*** Exercise data ***

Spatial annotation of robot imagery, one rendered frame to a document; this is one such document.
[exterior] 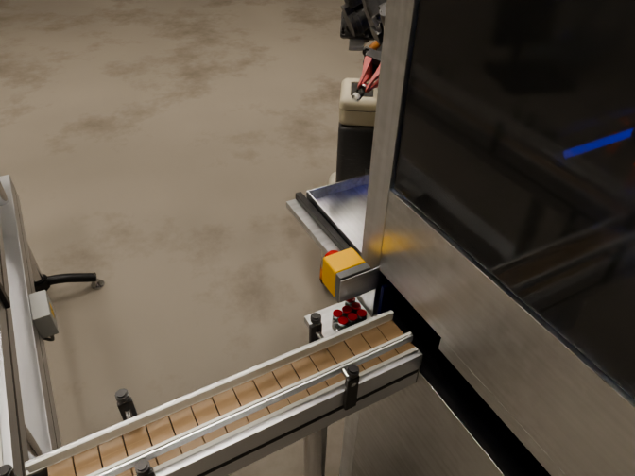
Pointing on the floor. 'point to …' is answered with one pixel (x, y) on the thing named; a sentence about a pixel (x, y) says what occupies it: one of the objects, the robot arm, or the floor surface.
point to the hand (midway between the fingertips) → (363, 87)
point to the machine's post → (384, 162)
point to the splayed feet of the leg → (69, 280)
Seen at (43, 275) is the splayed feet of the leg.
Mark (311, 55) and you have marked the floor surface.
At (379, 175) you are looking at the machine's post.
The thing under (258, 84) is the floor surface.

*** End of Exercise data ***

--- Exercise aim ---
Copy out all of the material exactly as written, without its pictures.

--- Your response ---
Spatial annotation of robot imagery, one rendered frame to a document; this is one such document.
[exterior] 
Pointing on the floor. 'point to …' is answered with one pixel (x, y) on the thing named; a sentence about a pixel (x, y) says what occupies it: one of the objects, the robot arm, or the floor surface.
point to the hand (midway between the fingertips) → (363, 87)
point to the machine's post → (384, 162)
point to the splayed feet of the leg → (69, 280)
Seen at (43, 275) is the splayed feet of the leg.
Mark (311, 55) and you have marked the floor surface.
At (379, 175) you are looking at the machine's post.
The thing under (258, 84) is the floor surface.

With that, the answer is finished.